Testing GCC in the wild
Currently, the GCC testsuite contains more than fifty thousand tests which make up to two million lines of code. Since we, the GCC developers, try hard to avoid regressions in the compiler, almost every change to the compiler or to a related library requires a new test or a set of tests to be added. Hence the internal testsuite keeps growing at a rapid pace. It goes without saying that a new change should not break any existing test.
Despite all this effort, new bugs still creep in. Because it is best to discover as many bugs as possible before a particular version of the compiler is released, many distribution maintainers try to rebuild all the packages in the distro with a still unreleased compiler. They file bug reports if they find any bugs to the upstream Bugzilla so that the compiler is up to snuff when it is released. This rebuild typically happens once a year in regression fixes-only stage of the development, i.e. a stage when no new features are being introduced and the development revolves around fixing bugs.
While a new version of GCC is usually released in April, the Fedora project performs a mass rebuild of all the Fedora packages in January or February. Due to limited resources, this mass rebuild is only done on x86_64 architecture.
Since the point is to test GCC, this is a mass rebuild of so-called first order.
We are looking for several classes of bugs here. These include:
- ICEs, internal compiler errors, are when the compiler just crashes or segfaults. These are always bugs even if the compiler crashes on a code that is not valid or contains undefined behavior. This sort of bug is usually rather easy to deal with. The compiler is clever enough to produce a pre-processed source file in /tmp.
- false positive warnings occur when the compiler warns on a code even though it should not. This may cause a package build to fail in combination with the -Werror command-line option.
- Another class of bugs is when the compiler fails to compile valid code. It is sometimes unclear whether the code in question is valid or not in a given language and requires significant expertise to assess; it might even involve raising a DR (Defect Report) with the relevant standard committee.
- wrong-code issues are the most formidable ones. They very often manifest themselves by causing a package’s testsuite to fail. However, the failures can be caused by a host of things; too often these are merely undefined behavior in applications that seemingly worked in the past. Some packages misuse the preprocessor in twisted ways, others might be relying on internal details of libstdc++ headers, and so on. All that makes it hard and quite time-consuming to gauge whether the bug is in the compiler or in the package. Fortunately sanitizers such as UBSan can be extremely useful when examining such failures. Another option is to build the package with e.g. -fno-strict-aliasing or -fno-aggressive-loop-optimizations to see if the build still fails. If any of these options helps, it is most likely a bug in the package.

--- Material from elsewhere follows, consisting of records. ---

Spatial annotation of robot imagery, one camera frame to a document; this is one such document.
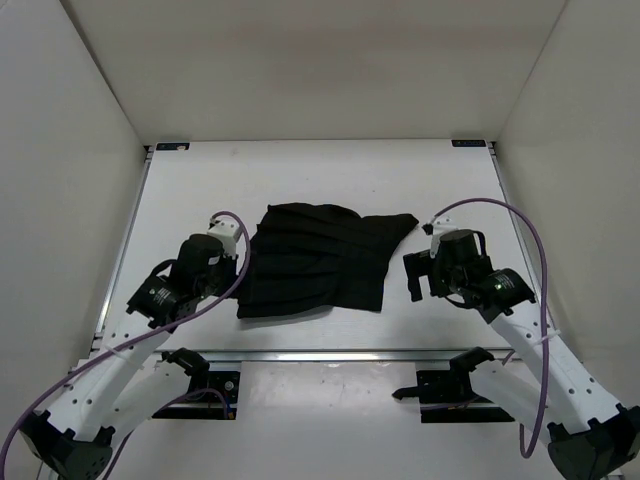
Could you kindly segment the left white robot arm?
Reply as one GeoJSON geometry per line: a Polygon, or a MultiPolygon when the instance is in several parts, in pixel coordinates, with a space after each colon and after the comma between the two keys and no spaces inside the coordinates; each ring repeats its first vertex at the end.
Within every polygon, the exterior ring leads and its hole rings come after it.
{"type": "Polygon", "coordinates": [[[127,303],[124,317],[79,375],[19,431],[31,451],[62,479],[96,479],[114,447],[174,399],[197,398],[209,385],[208,362],[180,348],[155,370],[133,380],[147,359],[209,297],[222,297],[237,279],[241,233],[212,227],[185,240],[176,258],[158,264],[127,303]]]}

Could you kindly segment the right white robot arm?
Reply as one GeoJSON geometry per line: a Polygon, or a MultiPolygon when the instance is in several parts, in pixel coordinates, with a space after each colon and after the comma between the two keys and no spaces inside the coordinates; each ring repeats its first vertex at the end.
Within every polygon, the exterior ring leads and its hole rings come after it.
{"type": "Polygon", "coordinates": [[[484,234],[441,222],[424,230],[429,249],[403,258],[412,301],[422,300],[420,280],[426,278],[431,296],[477,312],[538,383],[529,384],[488,350],[474,347],[451,359],[435,381],[400,388],[394,398],[485,398],[545,445],[566,479],[602,479],[637,458],[638,407],[623,406],[544,315],[533,312],[542,306],[540,298],[516,271],[493,267],[484,234]]]}

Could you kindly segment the black pleated skirt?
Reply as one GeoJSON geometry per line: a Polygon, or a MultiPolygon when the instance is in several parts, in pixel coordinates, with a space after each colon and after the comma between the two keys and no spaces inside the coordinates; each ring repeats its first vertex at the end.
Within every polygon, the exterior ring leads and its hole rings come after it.
{"type": "Polygon", "coordinates": [[[417,225],[410,213],[361,216],[333,204],[268,206],[250,240],[237,317],[330,307],[379,313],[390,261],[417,225]]]}

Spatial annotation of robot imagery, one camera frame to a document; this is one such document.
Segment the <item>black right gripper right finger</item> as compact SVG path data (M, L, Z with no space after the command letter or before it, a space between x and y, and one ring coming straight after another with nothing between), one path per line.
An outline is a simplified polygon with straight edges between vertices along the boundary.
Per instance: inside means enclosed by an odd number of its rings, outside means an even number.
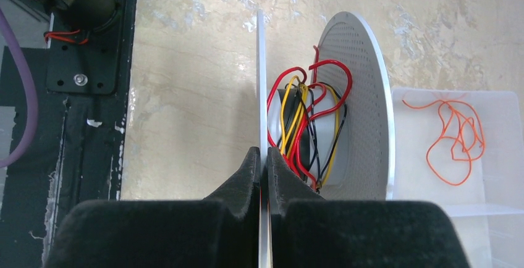
M468 267L452 222L423 201L326 200L276 148L266 158L274 267Z

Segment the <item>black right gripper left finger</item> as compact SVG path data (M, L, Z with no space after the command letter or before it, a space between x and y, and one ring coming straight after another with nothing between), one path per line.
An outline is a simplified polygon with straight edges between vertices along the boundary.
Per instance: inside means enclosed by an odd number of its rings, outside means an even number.
M260 150L200 200L103 201L75 206L46 267L256 267Z

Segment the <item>white filament spool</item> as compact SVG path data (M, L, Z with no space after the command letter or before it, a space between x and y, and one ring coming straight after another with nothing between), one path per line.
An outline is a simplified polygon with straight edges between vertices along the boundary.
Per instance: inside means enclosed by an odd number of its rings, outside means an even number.
M258 267L272 267L269 198L266 158L268 155L268 112L266 110L266 35L262 11L257 15L257 100L262 176ZM339 12L327 23L319 40L319 58L344 63L353 76L345 102L349 108L347 126L335 157L335 187L321 196L335 200L387 200L392 198L395 175L395 132L391 89L379 44L364 18L355 12Z

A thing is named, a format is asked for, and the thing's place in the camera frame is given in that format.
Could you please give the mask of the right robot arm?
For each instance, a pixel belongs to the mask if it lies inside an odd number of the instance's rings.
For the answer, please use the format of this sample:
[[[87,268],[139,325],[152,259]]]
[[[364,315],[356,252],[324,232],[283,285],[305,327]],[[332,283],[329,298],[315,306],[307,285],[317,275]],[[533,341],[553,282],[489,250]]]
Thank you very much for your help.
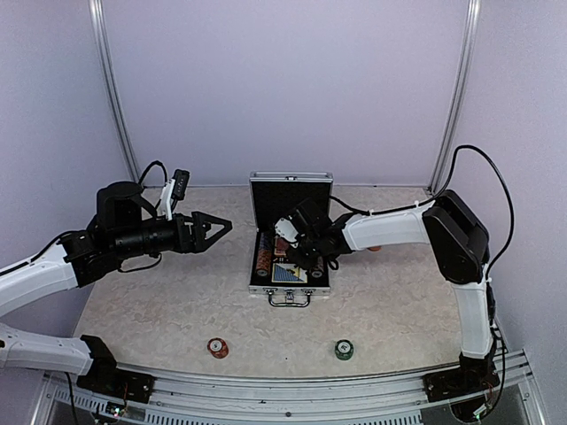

When compiler bug is found, it is important to reduce the problem to a stand-alone test case. This helps insure that future versions of the compiler will continue to appropriately detect invalid code or unspecified behaviors. It is understood that some problems such as those which involve LTO are nearly impossible to reduce into a stand alone test case. Given that not every package uses standard GNU Makefiles, it is sometimes needed to dabble with the internals of a package.
The following is a general overview of how we perform a mass rebuild
First, we rebuild every package in the distro with the new GCC. The number of packages is ever-increasing; while in 2008 there were 5118 packages, in 2011 it was 10404 packages, and this year there were 17741 packages. Naturally, this number of packages requires the rebuild to run in parallel. We start by creating a repository of all the source RPMs and list of their names. Then we create a second repository, this time with the new GCC and corresponding libtool packages. Afterwards we set up mock and chroot configs on every build machine and prepare a script which downloads an SRPM, rebuilds the SRPM in mock, and saves the logs of the rebuild. Now we run this script fed by the list created before (in parallel) on every build box.
Secondly, we rebuild failed builds with the old GCC to quickly evaluate packages that failed due to non-GCC related reason.
Thirdly, we need to investigate FTBFS (Fails To Build From Source) that only happen with the new GCC.
The result of a mass rebuild is so-called “porting to” document, whose purpose is to provide help with porting a project to the new GCC. This year’s “porting to” is still somewhat in flux, but interested readers might want to take a look
at https://gcc.gnu.org/gcc-6/porting_to.html. Furthermore, we post a summary mail on the Fedora devel mailing list which concludes on the particular mass rebuild. For the latest summary, see https://firstname.lastname@example.org/message/DH7M2ADHM6XCRFTRRSKZD6MWFUJKHBZK/.
Ideally, all the bugs that were discovered during the mass rebuild are fixed, either in the compiler or in the packages built by it. This annual rebuild should insure that the compiler is of a good quality and is prepared to be deployed as a new system compiler.